Stored items from a collection —
%%

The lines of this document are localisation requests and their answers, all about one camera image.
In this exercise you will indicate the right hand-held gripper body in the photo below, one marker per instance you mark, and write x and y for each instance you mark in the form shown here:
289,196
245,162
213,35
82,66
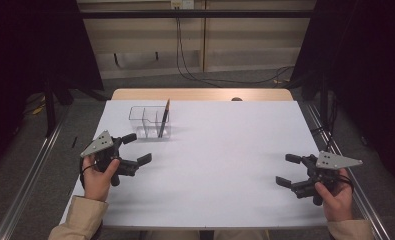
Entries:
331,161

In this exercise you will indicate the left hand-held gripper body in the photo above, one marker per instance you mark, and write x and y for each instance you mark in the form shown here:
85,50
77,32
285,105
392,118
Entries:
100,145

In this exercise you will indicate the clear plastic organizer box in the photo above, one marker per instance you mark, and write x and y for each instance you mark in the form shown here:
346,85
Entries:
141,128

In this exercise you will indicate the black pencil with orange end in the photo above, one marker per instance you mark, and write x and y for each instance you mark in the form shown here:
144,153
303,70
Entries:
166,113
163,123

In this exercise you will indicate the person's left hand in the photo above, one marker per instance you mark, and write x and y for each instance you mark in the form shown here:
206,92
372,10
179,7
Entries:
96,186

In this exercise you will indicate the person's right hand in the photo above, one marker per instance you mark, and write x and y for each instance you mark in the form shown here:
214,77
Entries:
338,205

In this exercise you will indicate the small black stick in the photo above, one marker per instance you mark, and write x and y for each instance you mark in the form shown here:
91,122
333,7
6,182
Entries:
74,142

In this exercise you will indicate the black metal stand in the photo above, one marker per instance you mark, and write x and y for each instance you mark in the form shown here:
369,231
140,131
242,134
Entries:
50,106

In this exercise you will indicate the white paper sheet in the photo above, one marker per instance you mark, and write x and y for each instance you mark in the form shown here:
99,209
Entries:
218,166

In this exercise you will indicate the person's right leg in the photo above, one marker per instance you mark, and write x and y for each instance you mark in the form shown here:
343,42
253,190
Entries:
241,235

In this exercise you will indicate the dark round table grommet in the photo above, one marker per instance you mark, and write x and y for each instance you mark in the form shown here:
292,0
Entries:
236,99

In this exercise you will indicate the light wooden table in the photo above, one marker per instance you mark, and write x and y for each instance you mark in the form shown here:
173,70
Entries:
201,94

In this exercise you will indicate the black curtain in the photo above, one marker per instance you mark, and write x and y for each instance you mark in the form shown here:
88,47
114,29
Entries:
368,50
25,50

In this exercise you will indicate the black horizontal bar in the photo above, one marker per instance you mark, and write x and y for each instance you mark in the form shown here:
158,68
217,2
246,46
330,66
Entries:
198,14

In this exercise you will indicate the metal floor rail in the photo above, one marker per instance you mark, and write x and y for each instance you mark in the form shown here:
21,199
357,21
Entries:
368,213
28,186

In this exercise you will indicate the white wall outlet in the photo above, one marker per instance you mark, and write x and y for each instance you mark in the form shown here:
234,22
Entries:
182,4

%%
%%

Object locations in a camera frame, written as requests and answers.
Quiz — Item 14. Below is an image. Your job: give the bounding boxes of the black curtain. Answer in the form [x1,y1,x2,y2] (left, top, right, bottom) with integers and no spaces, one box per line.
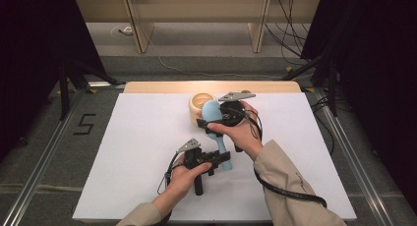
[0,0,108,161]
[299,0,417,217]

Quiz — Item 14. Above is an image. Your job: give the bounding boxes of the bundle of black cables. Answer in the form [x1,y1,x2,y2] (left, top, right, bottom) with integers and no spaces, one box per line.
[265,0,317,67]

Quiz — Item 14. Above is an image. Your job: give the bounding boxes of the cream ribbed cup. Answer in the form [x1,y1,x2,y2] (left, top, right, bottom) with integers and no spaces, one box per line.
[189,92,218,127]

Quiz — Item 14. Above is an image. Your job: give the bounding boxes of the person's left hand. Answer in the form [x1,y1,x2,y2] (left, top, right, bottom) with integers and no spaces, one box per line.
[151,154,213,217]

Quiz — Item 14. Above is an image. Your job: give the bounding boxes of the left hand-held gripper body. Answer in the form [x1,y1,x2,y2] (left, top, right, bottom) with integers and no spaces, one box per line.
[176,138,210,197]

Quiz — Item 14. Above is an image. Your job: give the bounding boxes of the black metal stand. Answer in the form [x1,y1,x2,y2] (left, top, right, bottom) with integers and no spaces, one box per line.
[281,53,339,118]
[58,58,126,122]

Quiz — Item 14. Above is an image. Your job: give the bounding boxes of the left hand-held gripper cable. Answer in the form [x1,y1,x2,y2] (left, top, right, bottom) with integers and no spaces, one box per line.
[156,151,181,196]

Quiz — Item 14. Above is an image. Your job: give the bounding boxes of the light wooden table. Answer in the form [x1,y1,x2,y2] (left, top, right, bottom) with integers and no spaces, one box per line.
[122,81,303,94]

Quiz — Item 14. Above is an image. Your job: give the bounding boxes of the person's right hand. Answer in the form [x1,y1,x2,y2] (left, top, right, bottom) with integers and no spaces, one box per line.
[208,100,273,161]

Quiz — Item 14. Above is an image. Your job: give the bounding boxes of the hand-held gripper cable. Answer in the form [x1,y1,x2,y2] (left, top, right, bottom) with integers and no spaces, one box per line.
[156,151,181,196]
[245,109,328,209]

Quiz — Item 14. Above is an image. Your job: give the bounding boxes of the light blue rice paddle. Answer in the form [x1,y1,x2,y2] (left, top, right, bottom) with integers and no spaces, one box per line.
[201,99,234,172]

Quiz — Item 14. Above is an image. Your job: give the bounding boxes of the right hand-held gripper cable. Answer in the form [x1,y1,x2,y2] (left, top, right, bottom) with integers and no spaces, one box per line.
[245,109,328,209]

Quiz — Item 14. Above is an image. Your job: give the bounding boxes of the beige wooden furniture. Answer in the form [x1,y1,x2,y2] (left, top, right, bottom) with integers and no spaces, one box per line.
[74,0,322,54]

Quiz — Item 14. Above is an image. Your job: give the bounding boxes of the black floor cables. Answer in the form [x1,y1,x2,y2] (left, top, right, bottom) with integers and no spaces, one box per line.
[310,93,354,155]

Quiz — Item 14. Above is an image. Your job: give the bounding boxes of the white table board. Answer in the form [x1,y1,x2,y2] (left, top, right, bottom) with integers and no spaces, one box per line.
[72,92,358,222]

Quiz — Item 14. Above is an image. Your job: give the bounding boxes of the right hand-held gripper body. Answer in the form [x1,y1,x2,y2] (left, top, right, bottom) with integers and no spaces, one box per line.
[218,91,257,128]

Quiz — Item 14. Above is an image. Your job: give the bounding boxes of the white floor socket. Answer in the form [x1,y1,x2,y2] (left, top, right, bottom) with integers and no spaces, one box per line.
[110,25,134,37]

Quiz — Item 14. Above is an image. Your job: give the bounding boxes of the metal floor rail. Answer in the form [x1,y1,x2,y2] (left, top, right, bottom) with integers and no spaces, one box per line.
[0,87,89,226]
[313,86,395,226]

%%

AIM OF THE TASK —
Search the entries above for "requests". Return every line that has it.

FINAL ANSWER —
The lines of this document are localisation requests and their answers, all about one camera image.
Object locations in a camera frame, written as requests and answers.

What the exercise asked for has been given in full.